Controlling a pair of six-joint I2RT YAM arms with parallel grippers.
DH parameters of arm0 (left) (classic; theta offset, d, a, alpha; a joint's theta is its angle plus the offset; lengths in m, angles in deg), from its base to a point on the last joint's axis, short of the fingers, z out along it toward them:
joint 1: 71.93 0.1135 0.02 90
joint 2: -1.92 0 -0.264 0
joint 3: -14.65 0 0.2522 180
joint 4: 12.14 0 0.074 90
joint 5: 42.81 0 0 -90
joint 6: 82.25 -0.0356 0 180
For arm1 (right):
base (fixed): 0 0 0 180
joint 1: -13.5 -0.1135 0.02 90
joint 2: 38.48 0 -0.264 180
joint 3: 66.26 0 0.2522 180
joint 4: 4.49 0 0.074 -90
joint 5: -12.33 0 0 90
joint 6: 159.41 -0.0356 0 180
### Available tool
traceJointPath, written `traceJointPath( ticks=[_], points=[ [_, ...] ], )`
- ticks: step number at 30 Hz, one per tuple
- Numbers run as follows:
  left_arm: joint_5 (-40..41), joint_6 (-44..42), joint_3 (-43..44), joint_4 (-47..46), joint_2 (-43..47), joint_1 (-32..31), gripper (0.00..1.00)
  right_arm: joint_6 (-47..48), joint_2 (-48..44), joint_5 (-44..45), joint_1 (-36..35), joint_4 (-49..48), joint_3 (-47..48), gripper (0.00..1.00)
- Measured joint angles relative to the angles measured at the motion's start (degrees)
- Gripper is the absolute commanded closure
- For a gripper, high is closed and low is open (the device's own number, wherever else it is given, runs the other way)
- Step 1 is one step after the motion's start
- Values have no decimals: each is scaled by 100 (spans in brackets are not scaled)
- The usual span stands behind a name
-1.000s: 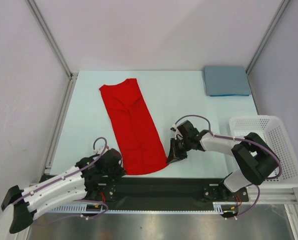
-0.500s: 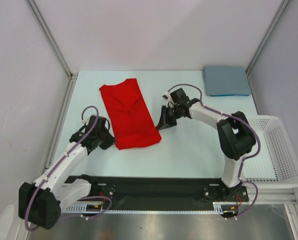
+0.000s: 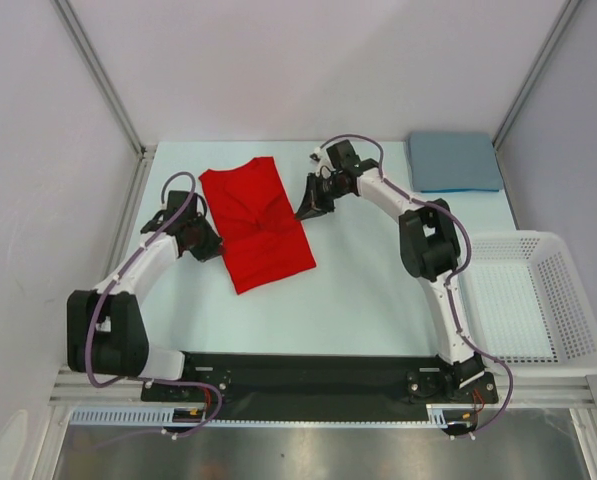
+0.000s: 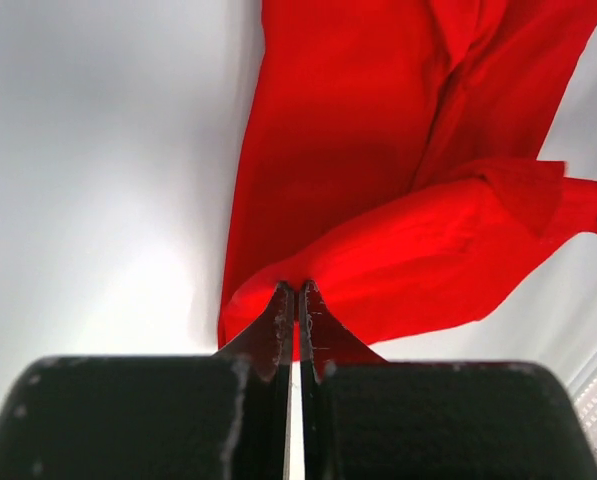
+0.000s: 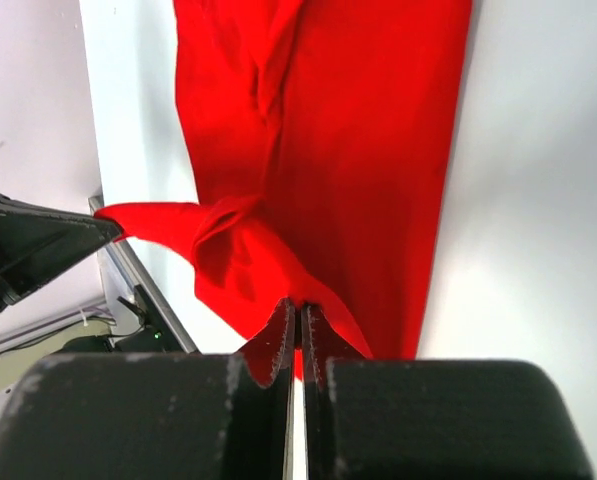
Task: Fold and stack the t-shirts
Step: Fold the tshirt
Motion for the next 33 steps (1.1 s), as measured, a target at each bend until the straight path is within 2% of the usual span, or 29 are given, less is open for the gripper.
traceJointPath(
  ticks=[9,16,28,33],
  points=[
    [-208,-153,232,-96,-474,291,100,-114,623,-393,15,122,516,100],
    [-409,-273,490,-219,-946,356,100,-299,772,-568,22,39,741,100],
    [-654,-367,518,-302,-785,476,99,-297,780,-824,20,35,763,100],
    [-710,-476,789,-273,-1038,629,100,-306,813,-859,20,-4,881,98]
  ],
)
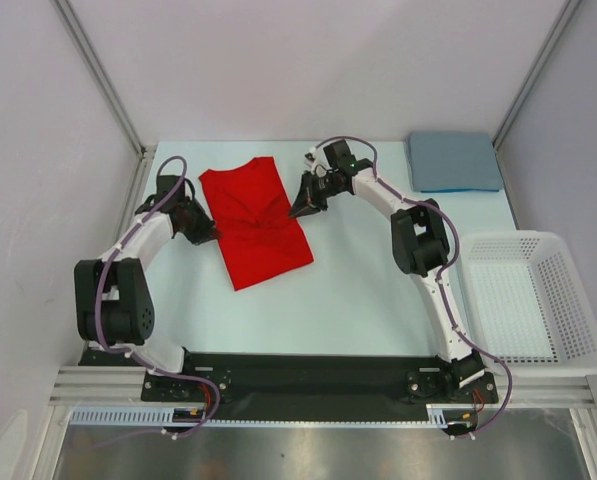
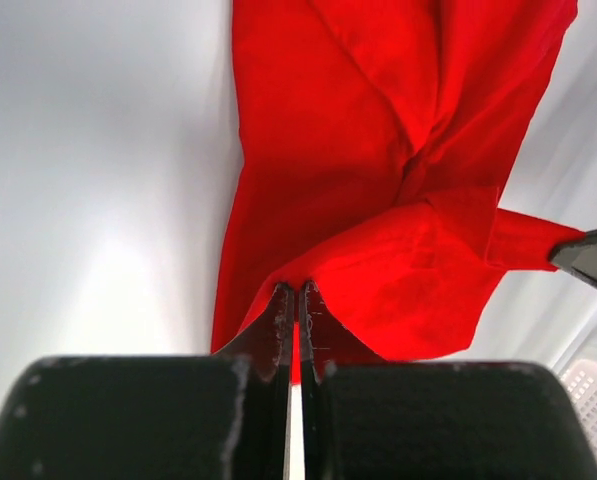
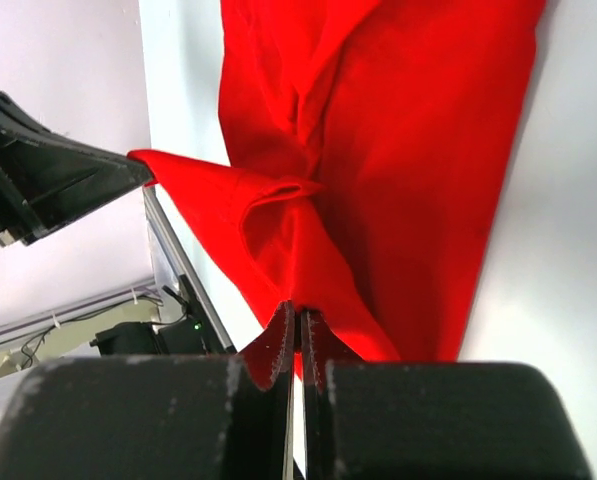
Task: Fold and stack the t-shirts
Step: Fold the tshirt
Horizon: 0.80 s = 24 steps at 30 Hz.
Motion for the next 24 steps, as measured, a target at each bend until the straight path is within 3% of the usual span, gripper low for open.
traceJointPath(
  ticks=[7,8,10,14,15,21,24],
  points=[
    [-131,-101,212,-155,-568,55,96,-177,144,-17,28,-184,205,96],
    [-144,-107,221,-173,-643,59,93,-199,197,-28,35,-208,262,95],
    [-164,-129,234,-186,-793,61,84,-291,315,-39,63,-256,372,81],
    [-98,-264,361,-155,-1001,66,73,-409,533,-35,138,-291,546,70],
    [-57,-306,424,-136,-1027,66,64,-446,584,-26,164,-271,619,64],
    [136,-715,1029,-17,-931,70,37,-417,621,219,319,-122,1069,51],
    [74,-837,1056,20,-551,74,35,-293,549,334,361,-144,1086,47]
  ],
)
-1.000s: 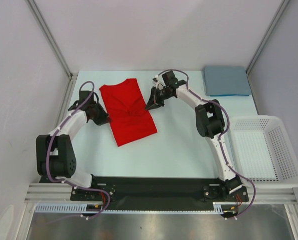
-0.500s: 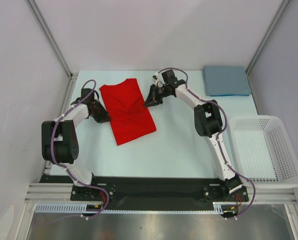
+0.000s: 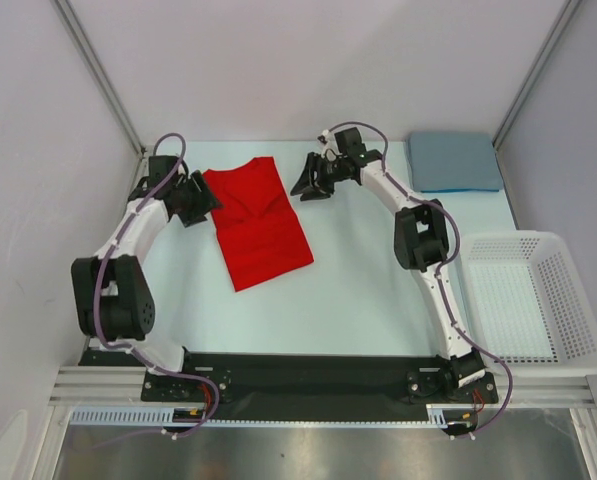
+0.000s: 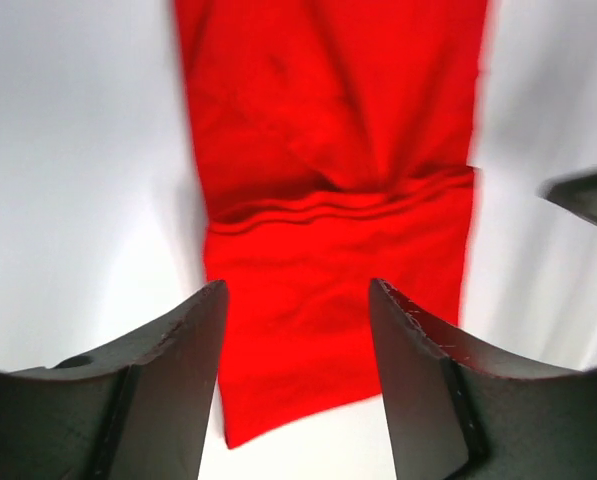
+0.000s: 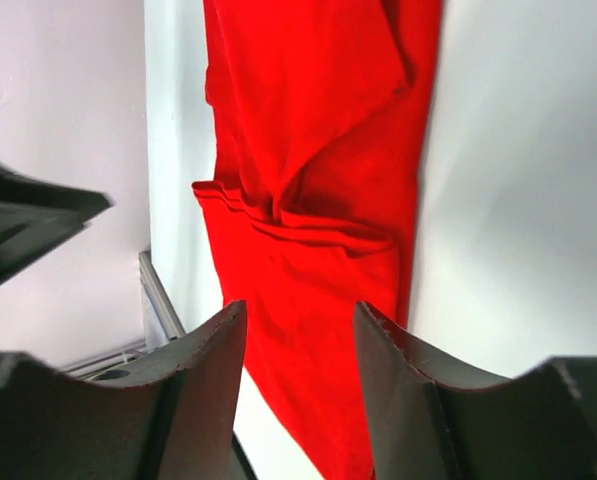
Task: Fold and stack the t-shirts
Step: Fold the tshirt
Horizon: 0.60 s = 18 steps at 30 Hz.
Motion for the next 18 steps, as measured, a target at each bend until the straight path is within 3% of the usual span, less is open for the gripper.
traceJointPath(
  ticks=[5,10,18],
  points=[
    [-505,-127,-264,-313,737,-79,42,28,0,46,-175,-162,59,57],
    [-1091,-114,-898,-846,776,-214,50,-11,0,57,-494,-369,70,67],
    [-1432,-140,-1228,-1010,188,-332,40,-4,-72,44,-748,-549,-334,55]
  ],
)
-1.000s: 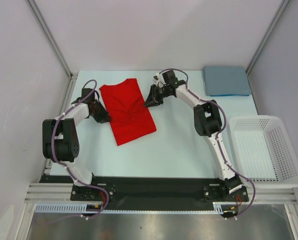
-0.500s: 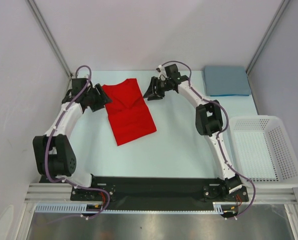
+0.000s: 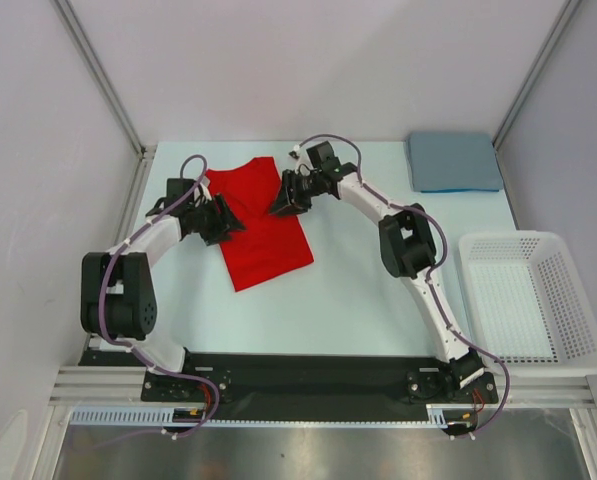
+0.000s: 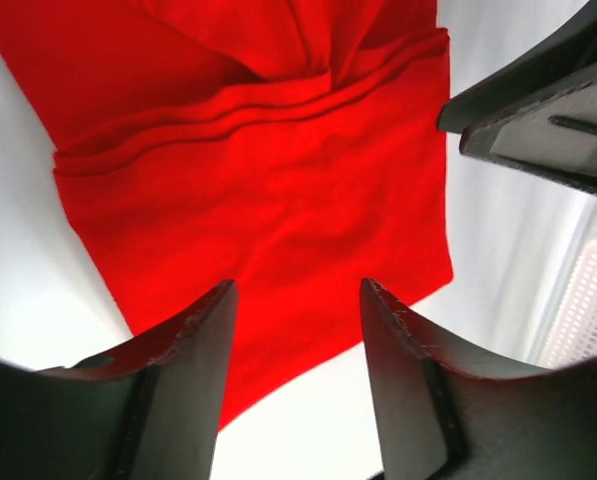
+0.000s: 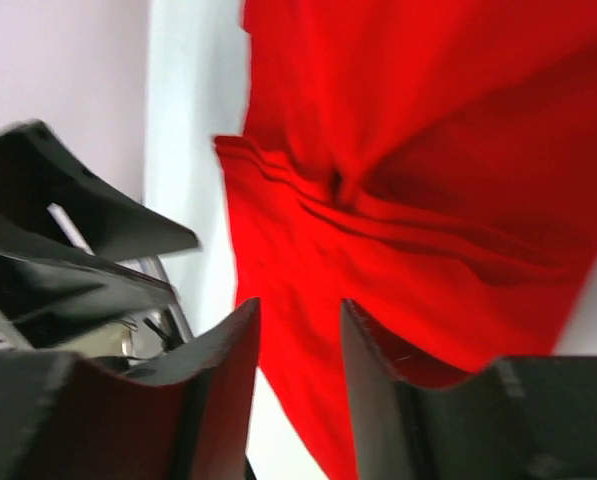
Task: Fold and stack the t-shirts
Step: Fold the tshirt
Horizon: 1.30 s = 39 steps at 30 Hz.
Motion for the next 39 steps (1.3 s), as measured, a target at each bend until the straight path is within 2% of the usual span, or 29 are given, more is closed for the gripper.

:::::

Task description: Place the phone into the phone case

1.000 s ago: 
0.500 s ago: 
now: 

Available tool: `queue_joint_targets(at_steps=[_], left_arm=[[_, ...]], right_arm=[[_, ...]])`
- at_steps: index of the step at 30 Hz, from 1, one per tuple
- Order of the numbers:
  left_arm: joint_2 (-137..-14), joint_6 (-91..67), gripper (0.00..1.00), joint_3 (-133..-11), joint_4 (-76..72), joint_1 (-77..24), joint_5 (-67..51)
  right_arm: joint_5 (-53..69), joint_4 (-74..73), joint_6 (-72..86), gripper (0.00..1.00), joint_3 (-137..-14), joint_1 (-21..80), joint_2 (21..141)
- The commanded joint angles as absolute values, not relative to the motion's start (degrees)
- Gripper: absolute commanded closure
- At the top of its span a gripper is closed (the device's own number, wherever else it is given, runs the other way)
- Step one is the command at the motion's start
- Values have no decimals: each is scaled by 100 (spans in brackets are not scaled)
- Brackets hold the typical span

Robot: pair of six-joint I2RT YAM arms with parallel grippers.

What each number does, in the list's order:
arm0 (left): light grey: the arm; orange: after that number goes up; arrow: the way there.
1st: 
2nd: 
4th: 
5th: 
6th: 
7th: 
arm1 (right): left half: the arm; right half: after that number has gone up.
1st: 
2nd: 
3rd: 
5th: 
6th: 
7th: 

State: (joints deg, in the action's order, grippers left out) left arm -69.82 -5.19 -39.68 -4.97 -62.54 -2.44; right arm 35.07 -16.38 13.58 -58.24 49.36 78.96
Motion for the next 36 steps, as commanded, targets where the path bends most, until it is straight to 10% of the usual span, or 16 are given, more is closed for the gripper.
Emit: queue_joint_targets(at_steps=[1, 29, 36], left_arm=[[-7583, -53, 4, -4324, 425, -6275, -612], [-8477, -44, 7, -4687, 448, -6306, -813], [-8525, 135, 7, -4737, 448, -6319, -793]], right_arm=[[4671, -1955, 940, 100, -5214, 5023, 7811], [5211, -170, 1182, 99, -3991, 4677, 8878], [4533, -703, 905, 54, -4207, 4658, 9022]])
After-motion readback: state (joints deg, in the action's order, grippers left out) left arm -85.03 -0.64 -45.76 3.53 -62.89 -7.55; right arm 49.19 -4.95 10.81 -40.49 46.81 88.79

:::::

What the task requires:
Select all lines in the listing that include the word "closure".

Response to the task:
- Gripper is the absolute commanded closure
- Gripper: absolute commanded closure

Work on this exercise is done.